What you should do> The pictures stay out; all of the data is to be printed exactly.

Provided material>
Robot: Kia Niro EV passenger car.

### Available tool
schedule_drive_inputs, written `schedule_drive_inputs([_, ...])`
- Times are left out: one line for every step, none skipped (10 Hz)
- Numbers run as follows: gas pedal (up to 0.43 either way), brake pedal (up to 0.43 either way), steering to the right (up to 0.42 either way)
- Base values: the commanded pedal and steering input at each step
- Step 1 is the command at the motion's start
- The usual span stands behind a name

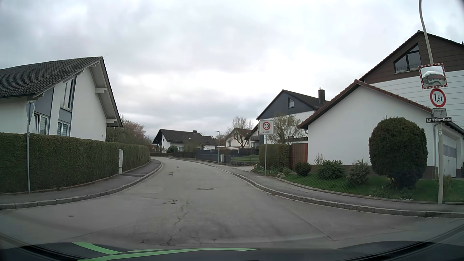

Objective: Follow the waypoints while adhering to traffic rules and regulations

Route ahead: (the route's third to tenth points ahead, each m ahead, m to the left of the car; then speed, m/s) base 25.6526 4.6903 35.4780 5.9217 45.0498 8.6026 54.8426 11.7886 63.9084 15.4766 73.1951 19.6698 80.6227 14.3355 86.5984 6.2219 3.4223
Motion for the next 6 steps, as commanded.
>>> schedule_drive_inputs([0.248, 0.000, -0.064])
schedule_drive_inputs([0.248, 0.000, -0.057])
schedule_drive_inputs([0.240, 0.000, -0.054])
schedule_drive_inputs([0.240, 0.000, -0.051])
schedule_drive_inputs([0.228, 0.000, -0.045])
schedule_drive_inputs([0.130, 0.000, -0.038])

Task output>
Robot: Kia Niro EV passenger car.

### Available tool
schedule_drive_inputs, written `schedule_drive_inputs([_, ...])`
- Times are left out: one line for every step, none skipped (10 Hz)
- Numbers run as follows: gas pedal (up to 0.43 either way), brake pedal (up to 0.43 either way), steering to the right (up to 0.42 either way)
- Base values: the commanded pedal and steering input at each step
- Step 1 is the command at the motion's start
- The usual span stands behind a name


Objective: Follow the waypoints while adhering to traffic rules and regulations

Route ahead: (the route's third to tenth points ahead, each m ahead, m to the left of the car; then speed, m/s) base 25.6526 4.6903 35.4780 5.9217 45.0498 8.6026 54.8426 11.7886 63.9084 15.4766 73.1951 19.6698 80.6227 14.3355 86.5984 6.2219 3.4223
Motion for the next 6 steps, as commanded.
>>> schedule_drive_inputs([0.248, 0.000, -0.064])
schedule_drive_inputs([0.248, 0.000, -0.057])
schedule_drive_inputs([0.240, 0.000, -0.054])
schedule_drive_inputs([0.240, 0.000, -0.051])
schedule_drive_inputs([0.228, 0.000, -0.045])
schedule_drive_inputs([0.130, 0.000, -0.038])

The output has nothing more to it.